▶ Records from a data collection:
== Segment start ==

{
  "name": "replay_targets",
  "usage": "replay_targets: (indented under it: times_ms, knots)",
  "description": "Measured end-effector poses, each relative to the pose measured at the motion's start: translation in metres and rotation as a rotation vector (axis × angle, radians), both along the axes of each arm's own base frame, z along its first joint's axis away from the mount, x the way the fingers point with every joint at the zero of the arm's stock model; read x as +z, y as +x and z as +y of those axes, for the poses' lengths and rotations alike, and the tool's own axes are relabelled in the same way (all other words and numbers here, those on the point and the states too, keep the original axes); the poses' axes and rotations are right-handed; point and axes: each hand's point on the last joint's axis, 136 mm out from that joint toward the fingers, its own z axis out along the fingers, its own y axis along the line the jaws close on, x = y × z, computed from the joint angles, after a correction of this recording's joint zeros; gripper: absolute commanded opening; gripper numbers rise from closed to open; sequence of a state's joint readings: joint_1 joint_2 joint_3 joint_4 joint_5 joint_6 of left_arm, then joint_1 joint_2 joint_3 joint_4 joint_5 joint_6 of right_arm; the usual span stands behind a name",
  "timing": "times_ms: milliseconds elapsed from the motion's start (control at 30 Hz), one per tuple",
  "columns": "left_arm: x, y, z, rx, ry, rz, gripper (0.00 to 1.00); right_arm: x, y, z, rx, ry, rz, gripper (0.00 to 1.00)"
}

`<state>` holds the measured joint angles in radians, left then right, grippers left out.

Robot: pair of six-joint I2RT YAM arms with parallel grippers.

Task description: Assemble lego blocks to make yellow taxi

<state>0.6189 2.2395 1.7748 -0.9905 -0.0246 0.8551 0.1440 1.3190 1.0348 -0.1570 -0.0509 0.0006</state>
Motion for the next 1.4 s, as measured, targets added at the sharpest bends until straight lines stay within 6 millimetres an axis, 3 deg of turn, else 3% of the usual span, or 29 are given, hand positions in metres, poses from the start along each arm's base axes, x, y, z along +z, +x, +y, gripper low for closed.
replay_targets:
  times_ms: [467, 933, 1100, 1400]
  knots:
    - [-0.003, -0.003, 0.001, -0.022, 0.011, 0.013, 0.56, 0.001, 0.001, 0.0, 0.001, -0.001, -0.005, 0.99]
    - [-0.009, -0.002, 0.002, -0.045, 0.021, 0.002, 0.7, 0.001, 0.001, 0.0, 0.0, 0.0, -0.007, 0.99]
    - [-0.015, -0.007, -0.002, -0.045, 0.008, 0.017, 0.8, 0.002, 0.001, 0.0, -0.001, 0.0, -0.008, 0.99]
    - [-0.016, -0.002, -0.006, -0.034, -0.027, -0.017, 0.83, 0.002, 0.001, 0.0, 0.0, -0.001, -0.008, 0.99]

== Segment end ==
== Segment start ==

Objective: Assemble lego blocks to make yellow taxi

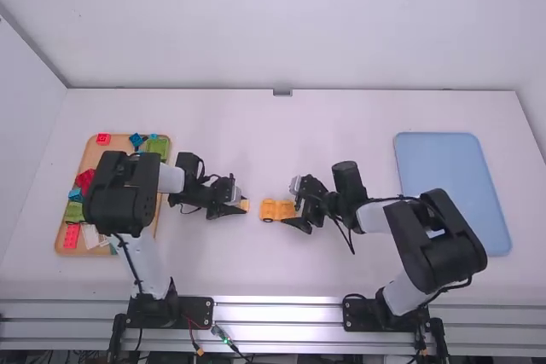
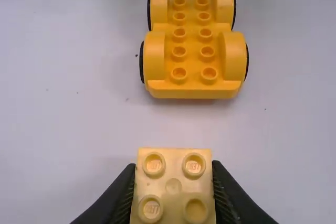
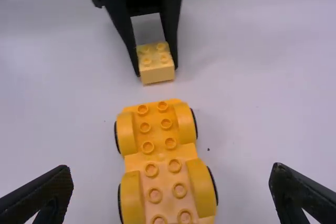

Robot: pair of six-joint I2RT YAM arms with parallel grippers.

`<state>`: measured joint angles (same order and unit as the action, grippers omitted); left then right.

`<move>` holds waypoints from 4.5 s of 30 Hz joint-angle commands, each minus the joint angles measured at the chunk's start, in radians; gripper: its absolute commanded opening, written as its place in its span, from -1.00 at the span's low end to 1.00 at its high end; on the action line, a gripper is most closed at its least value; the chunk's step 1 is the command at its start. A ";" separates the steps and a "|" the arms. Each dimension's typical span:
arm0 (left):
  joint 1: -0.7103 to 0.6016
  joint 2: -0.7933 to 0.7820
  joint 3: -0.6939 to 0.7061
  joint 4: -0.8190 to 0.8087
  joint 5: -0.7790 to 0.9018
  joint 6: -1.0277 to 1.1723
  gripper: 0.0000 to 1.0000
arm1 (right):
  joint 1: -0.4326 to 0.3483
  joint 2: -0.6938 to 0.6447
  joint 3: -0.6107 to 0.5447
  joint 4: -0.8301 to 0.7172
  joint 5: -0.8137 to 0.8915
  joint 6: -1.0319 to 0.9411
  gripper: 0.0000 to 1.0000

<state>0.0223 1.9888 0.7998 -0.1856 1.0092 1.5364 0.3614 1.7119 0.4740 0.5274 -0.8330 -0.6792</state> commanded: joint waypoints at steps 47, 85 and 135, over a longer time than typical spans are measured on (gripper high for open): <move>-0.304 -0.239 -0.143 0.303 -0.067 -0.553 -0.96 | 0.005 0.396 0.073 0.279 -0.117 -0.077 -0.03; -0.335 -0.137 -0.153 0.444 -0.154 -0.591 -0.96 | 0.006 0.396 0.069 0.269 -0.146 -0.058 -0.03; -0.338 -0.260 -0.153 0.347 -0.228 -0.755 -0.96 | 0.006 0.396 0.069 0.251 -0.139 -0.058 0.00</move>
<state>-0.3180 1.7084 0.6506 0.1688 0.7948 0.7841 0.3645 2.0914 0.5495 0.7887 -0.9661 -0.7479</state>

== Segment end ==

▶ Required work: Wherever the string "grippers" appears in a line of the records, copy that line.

▶ Solution to the problem:
`<state>` holds the measured joint angles in radians, left then right, grippers left out.
Robot: pair of six-joint I2RT YAM arms with parallel grippers.
Robot: pair of six-joint I2RT YAM arms with parallel grippers.
`<state>`: measured joint angles (same order and unit as the action, grippers omitted); left then right.

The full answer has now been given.